Aim of the task> Output each entry verbatim. Leave the images out.

Data items>
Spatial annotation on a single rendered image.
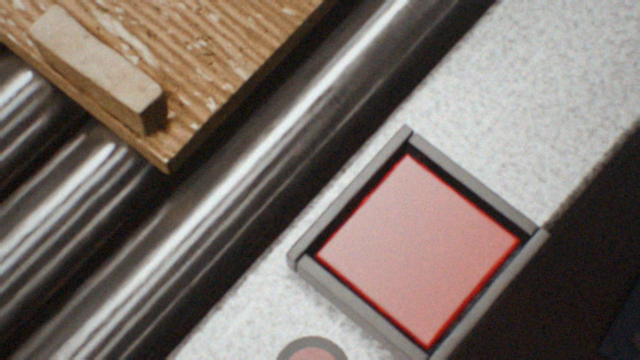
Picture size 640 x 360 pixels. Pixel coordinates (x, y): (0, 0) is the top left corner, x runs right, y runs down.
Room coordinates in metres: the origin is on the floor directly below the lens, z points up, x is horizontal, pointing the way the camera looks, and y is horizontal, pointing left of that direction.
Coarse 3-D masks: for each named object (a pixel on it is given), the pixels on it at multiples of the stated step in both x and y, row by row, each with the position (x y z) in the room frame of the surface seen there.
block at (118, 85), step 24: (48, 24) 0.23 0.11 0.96; (72, 24) 0.23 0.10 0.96; (48, 48) 0.22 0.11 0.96; (72, 48) 0.22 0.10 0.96; (96, 48) 0.22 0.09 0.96; (72, 72) 0.22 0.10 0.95; (96, 72) 0.21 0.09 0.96; (120, 72) 0.21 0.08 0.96; (144, 72) 0.21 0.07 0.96; (96, 96) 0.21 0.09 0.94; (120, 96) 0.20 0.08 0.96; (144, 96) 0.20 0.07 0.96; (144, 120) 0.20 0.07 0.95
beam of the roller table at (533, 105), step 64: (512, 0) 0.27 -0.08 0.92; (576, 0) 0.27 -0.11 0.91; (448, 64) 0.24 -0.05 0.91; (512, 64) 0.24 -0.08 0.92; (576, 64) 0.24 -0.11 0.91; (384, 128) 0.21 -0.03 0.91; (448, 128) 0.21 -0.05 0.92; (512, 128) 0.21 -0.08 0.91; (576, 128) 0.21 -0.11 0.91; (320, 192) 0.18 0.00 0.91; (512, 192) 0.18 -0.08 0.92; (576, 192) 0.18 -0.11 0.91; (512, 256) 0.15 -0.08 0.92; (256, 320) 0.13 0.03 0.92; (320, 320) 0.13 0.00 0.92
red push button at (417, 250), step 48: (384, 192) 0.18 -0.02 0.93; (432, 192) 0.18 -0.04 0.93; (336, 240) 0.15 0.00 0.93; (384, 240) 0.16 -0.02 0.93; (432, 240) 0.16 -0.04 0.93; (480, 240) 0.16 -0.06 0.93; (384, 288) 0.13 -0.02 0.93; (432, 288) 0.14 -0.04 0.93; (480, 288) 0.14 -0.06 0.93; (432, 336) 0.12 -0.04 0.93
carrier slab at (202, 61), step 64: (0, 0) 0.26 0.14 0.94; (64, 0) 0.26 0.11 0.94; (128, 0) 0.26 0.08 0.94; (192, 0) 0.26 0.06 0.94; (256, 0) 0.26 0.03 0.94; (320, 0) 0.26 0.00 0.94; (192, 64) 0.23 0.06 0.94; (256, 64) 0.23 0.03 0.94; (128, 128) 0.20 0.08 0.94; (192, 128) 0.20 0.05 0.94
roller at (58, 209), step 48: (96, 144) 0.20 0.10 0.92; (48, 192) 0.18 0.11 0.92; (96, 192) 0.18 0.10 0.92; (144, 192) 0.19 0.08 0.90; (0, 240) 0.16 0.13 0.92; (48, 240) 0.16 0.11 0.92; (96, 240) 0.16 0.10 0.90; (0, 288) 0.14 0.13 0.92; (48, 288) 0.14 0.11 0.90; (0, 336) 0.12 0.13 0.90
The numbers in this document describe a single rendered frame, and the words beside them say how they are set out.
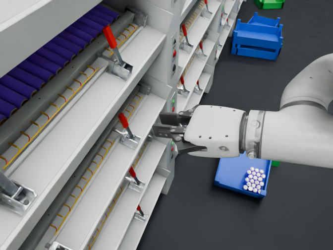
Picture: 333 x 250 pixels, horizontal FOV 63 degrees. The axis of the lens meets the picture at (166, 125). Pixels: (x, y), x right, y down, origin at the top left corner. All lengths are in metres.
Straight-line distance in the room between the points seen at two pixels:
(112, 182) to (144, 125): 0.17
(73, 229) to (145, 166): 0.35
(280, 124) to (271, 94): 1.23
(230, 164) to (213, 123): 0.74
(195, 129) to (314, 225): 0.83
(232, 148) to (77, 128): 0.25
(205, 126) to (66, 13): 0.29
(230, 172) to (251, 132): 0.76
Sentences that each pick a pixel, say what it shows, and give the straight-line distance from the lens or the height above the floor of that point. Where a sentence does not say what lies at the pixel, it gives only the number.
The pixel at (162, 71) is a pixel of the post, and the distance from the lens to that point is 0.70.
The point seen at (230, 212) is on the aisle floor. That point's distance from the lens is 1.15.
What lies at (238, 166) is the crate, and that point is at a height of 0.04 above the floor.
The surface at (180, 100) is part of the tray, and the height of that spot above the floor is 0.33.
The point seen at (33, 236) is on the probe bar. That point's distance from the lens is 0.53.
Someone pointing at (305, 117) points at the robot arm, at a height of 0.71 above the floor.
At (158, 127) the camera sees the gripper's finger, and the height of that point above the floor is 0.62.
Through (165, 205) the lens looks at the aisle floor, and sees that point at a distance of 1.14.
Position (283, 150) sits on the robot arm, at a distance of 0.47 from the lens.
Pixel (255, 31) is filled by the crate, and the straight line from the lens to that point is 2.12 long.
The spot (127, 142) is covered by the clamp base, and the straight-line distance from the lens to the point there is 0.63.
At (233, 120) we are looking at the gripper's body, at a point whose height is 0.67.
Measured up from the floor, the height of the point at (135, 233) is 0.14.
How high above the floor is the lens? 1.01
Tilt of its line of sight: 46 degrees down
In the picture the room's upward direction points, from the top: straight up
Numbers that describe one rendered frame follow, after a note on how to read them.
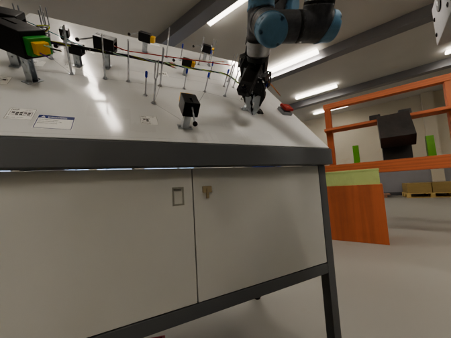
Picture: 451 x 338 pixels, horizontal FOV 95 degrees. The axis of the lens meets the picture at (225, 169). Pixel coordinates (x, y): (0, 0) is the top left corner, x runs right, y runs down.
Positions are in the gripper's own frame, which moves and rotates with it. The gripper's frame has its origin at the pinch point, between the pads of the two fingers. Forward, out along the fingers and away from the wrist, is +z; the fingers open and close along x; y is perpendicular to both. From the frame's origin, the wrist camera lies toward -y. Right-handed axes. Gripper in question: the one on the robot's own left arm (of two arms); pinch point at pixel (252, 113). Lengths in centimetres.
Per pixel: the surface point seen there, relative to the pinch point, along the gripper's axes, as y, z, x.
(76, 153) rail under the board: -54, -13, 19
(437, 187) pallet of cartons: 591, 468, -354
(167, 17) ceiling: 236, 20, 266
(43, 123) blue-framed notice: -53, -17, 29
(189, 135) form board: -28.7, -5.4, 7.6
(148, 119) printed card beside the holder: -32.4, -9.5, 19.6
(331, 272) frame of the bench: -22, 49, -49
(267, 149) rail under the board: -13.3, 4.1, -12.4

Task answer>
Spatial annotation on a single rendered image.
Picture size 640 x 360 pixels. Pixel coordinates (x, y): (0, 0) is the top left corner, x runs right, y runs down.
Room coordinates in metres: the origin is on the floor directly below the lens, z points up, x is horizontal, pointing the way the camera looks, and y is horizontal, pointing left of that direction.
Coarse 3-D masks: for each named object (a pixel on it is given), the pixels on it at multiples of the stated step in both x and y, row by row, each with the position (x y z) in the room frame of the surface seen there.
block at (118, 85), step 24: (48, 24) 0.23 0.11 0.96; (72, 24) 0.23 0.10 0.96; (48, 48) 0.22 0.11 0.96; (72, 48) 0.22 0.10 0.96; (96, 48) 0.22 0.09 0.96; (72, 72) 0.22 0.10 0.95; (96, 72) 0.21 0.09 0.96; (120, 72) 0.21 0.08 0.96; (144, 72) 0.21 0.07 0.96; (96, 96) 0.21 0.09 0.94; (120, 96) 0.20 0.08 0.96; (144, 96) 0.20 0.07 0.96; (144, 120) 0.20 0.07 0.95
beam of the roller table at (533, 105), step 64: (512, 0) 0.27 -0.08 0.92; (576, 0) 0.27 -0.11 0.91; (448, 64) 0.24 -0.05 0.91; (512, 64) 0.24 -0.08 0.92; (576, 64) 0.24 -0.11 0.91; (384, 128) 0.21 -0.03 0.91; (448, 128) 0.21 -0.05 0.92; (512, 128) 0.21 -0.08 0.91; (576, 128) 0.21 -0.11 0.91; (320, 192) 0.18 0.00 0.91; (512, 192) 0.18 -0.08 0.92; (576, 192) 0.18 -0.11 0.91; (512, 256) 0.15 -0.08 0.92; (256, 320) 0.13 0.03 0.92; (320, 320) 0.13 0.00 0.92
red push button at (417, 250), step 48: (384, 192) 0.18 -0.02 0.93; (432, 192) 0.18 -0.04 0.93; (336, 240) 0.15 0.00 0.93; (384, 240) 0.16 -0.02 0.93; (432, 240) 0.16 -0.04 0.93; (480, 240) 0.16 -0.06 0.93; (384, 288) 0.13 -0.02 0.93; (432, 288) 0.14 -0.04 0.93; (480, 288) 0.14 -0.06 0.93; (432, 336) 0.12 -0.04 0.93
carrier slab at (202, 61), step 64: (0, 0) 0.26 0.14 0.94; (64, 0) 0.26 0.11 0.94; (128, 0) 0.26 0.08 0.94; (192, 0) 0.26 0.06 0.94; (256, 0) 0.26 0.03 0.94; (320, 0) 0.26 0.00 0.94; (192, 64) 0.23 0.06 0.94; (256, 64) 0.23 0.03 0.94; (128, 128) 0.20 0.08 0.94; (192, 128) 0.20 0.05 0.94
roller at (58, 209), step 48: (96, 144) 0.20 0.10 0.92; (48, 192) 0.18 0.11 0.92; (96, 192) 0.18 0.10 0.92; (144, 192) 0.19 0.08 0.90; (0, 240) 0.16 0.13 0.92; (48, 240) 0.16 0.11 0.92; (96, 240) 0.16 0.10 0.90; (0, 288) 0.14 0.13 0.92; (48, 288) 0.14 0.11 0.90; (0, 336) 0.12 0.13 0.90
The numbers in this document describe a single rendered frame, and the words beside them say how they are set out.
Picture: 333 x 250 pixels, horizontal FOV 63 degrees. The axis of the lens meets the picture at (166, 125). Pixels: (x, y), x right, y down, origin at the top left corner. All lengths are in metres.
Straight-line distance in the room between the points seen at two pixels:
(112, 182) to (144, 125): 0.17
(73, 229) to (145, 166): 0.35
(280, 124) to (271, 94): 1.23
(230, 164) to (213, 123): 0.74
(195, 129) to (314, 225): 0.83
(232, 148) to (77, 128): 0.25
(205, 126) to (66, 13): 0.29
(230, 172) to (251, 132): 0.76
Sentences that each pick a pixel, say what it shows, and give the straight-line distance from the lens or the height above the floor of that point. Where a sentence does not say what lies at the pixel, it gives only the number.
The pixel at (162, 71) is a pixel of the post, and the distance from the lens to that point is 0.70.
The point seen at (230, 212) is on the aisle floor. That point's distance from the lens is 1.15.
What lies at (238, 166) is the crate, and that point is at a height of 0.04 above the floor.
The surface at (180, 100) is part of the tray, and the height of that spot above the floor is 0.33.
The point seen at (33, 236) is on the probe bar. That point's distance from the lens is 0.53.
Someone pointing at (305, 117) points at the robot arm, at a height of 0.71 above the floor.
At (158, 127) the camera sees the gripper's finger, and the height of that point above the floor is 0.62.
Through (165, 205) the lens looks at the aisle floor, and sees that point at a distance of 1.14.
Position (283, 150) sits on the robot arm, at a distance of 0.47 from the lens.
Pixel (255, 31) is filled by the crate, and the straight line from the lens to that point is 2.12 long.
The spot (127, 142) is covered by the clamp base, and the straight-line distance from the lens to the point there is 0.63.
At (233, 120) we are looking at the gripper's body, at a point whose height is 0.67.
Measured up from the floor, the height of the point at (135, 233) is 0.14.
How high above the floor is the lens? 1.01
Tilt of its line of sight: 46 degrees down
In the picture the room's upward direction points, from the top: straight up
Numbers that describe one rendered frame follow, after a note on how to read them.
Picture: 451 x 338 pixels, horizontal FOV 95 degrees. The axis of the lens meets the picture at (225, 169). Pixel coordinates (x, y): (0, 0) is the top left corner, x runs right, y runs down.
Positions are in the gripper's own frame, which moves and rotates with it. The gripper's frame has its origin at the pinch point, between the pads of the two fingers. Forward, out along the fingers and away from the wrist, is +z; the fingers open and close along x; y is perpendicular to both. From the frame's origin, the wrist camera lies toward -y. Right-handed axes. Gripper in question: the one on the robot's own left arm (of two arms); pinch point at pixel (252, 113). Lengths in centimetres.
Per pixel: the surface point seen there, relative to the pinch point, along the gripper's axes, as y, z, x.
(76, 153) rail under the board: -54, -13, 19
(437, 187) pallet of cartons: 591, 468, -354
(167, 17) ceiling: 236, 20, 266
(43, 123) blue-framed notice: -53, -17, 29
(189, 135) form board: -28.7, -5.4, 7.6
(148, 119) printed card beside the holder: -32.4, -9.5, 19.6
(331, 272) frame of the bench: -22, 49, -49
(267, 149) rail under the board: -13.3, 4.1, -12.4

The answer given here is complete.